* _Try it_:
The exercise asks for every line of the data to be reproduced exactly.

* _Raw data_:
--- --- ---
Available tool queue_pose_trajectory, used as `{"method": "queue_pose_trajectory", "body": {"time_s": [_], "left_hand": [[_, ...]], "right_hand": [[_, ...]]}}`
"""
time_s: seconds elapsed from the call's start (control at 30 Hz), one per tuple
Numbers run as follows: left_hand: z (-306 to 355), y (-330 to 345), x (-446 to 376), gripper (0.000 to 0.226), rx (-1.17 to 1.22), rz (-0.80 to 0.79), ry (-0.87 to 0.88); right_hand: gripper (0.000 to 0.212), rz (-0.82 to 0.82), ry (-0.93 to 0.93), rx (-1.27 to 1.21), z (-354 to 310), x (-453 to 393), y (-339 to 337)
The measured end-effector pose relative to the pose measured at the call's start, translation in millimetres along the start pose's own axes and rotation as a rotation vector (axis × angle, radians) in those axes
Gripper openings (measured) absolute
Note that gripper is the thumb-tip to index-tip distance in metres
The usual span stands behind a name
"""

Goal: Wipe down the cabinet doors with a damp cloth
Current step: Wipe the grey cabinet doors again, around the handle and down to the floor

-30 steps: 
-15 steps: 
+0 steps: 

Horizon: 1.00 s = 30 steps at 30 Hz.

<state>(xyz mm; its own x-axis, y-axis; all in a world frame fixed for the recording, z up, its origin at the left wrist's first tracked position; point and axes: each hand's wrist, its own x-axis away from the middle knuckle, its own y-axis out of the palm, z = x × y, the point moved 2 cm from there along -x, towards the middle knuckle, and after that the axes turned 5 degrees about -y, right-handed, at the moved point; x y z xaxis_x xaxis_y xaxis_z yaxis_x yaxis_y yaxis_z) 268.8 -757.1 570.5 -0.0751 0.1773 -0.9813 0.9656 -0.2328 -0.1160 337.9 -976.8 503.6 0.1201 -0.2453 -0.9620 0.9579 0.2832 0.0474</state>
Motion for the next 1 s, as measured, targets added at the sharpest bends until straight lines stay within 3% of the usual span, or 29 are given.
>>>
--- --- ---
* _Result of this exercise_:
Available tool queue_pose_trajectory, used as `{"method": "queue_pose_trajectory", "body": {"time_s": [_], "left_hand": [[_, ...]], "right_hand": [[_, ...]]}}`
"""
time_s: seconds elapsed from the call's start (control at 30 Hz), one per tuple
Numbers run as follows: left_hand: z (-306 to 355), y (-330 to 345), x (-446 to 376), gripper (0.000 to 0.226), rx (-1.17 to 1.22), rz (-0.80 to 0.79), ry (-0.87 to 0.88); right_hand: gripper (0.000 to 0.212), rz (-0.82 to 0.82), ry (-0.93 to 0.93), rx (-1.27 to 1.21), z (-354 to 310), x (-453 to 393), y (-339 to 337)
The measured end-effector pose relative to the pose measured at the call's start, translation in millimetres along the start pose's own axes and rotation as a rotation vector (axis × angle, radians) in those axes
Gripper openings (measured) absolute
Note that gripper is the thumb-tip to index-tip distance in metres
The usual span stands behind a name
"""

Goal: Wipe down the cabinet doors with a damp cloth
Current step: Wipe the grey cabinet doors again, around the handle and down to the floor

-30 steps: 
-15 steps: 
+0 steps: 

Horizon: 1.00 s = 30 steps at 30 Hz.

<state>(xyz mm; its own x-axis, y-axis; all in a world frame fixed for the recording, z up, its origin at the left wrist's first tracked position; point and axes: each hand's wrist, its own x-axis away from the middle knuckle, its own y-axis out of the palm, z = x × y, the point moved 2 cm from there along -x, towards the middle knuckle, and after that the axes turned 5 degrees about -y, right-handed, at the moved point; x y z xaxis_x xaxis_y xaxis_z yaxis_x yaxis_y yaxis_z) 268.8 -757.1 570.5 -0.0751 0.1773 -0.9813 0.9656 -0.2328 -0.1160 337.9 -976.8 503.6 0.1201 -0.2453 -0.9620 0.9579 0.2832 0.0474</state>
Motion for the next 1 s, as measured, targets added at the sharpest bends until straight lines stay within 3% of the usual span, or 29 are given.
>>>

Nothing else is required to complete the output.